Bananas and Brad. And clean energy generation.

Anyway, I have some big news to announce:  I have officially joined a highly exclusive club. Ol’ Stav is climbing the social ladder, nobbing hobs with a stratum of social elite that, in the before times, I could only watch from the proverbial* trash can, in the proverbial* alley, behind the proverbial* Pizza Hut.

I am proud to say that I am now an esteemed, card-carrying member, of the Chevron Texaco Rewards club. This isn’t like the Wynn-Dixie card club; this one is fancy; this one is exotic: “Chevron”… “Texaco”. All great, exclusive, clubs have names that mix the nonsensical with the mysterious: New York’s famed Knickerbocker Club, Newport’s demure Elwood Club at the Pendry, Bentonville’s classy Sam’s Club. The list goes on, and the Chevron Texaco Rewards Club is certainly on said list.

Now that I’m a member, let me tell you, alleged reader, the perks are so choice!  I am now permitted to waltz into any Chevron Texaco that I please. I still have trouble with the automatic doors, but once I’m inside, oh the delightful dialogue and engaging conversation I have with fellow members. Even the staff love to speculate on matters of global finance. I find myself asking the maître d’ no fewer than five times a day where he thinks crude prices are headed. “Look man, it’s still $3.14 a gallon for regular” he’ll reply with dry, Mr. Belvederian wit.

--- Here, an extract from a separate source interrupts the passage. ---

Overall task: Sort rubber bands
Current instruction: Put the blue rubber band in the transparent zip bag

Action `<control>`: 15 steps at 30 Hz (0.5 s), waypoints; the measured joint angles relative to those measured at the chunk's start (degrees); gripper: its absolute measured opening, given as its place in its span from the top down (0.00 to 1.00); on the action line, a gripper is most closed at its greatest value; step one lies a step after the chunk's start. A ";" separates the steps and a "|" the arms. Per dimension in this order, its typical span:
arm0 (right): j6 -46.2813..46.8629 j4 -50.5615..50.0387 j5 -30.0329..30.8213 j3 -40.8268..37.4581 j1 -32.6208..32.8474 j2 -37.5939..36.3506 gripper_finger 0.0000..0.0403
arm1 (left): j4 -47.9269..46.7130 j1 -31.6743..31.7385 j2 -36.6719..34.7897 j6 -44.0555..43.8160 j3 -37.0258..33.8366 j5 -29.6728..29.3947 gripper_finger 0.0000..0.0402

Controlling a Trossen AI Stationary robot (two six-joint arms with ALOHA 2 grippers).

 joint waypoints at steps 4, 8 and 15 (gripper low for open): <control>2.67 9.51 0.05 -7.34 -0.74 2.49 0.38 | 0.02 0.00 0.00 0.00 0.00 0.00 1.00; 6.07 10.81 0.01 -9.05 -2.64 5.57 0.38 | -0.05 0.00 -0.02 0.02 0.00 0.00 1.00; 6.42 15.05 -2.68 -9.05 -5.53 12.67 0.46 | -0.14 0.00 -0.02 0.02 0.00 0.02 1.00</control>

Often, I’ll take supper, of rolled sausages and blue raspberry sorbet out of the machine with the polar bear on it, to the upstairs dining area in the evening. Their commitment to industrial chic is really something. I’ve fallen through the drop ceiling twice, alas, this is the form over function je ne sais quoi that is the unmistakable hallmark of the wealthy.

I suppose it is gratifying to finally see the fruits of one’s labor pay off. After fourteen attempts to properly fill out the application form, you know what they say about the fifteenth try: “Sometimes they run out of applications and will just issue you the membership card and then you’re a member of the Chevron Texaco Rewards Club”. That is what they always say.

Well, take care now, I’m off to ask the maître d’ to help me buy some bananas.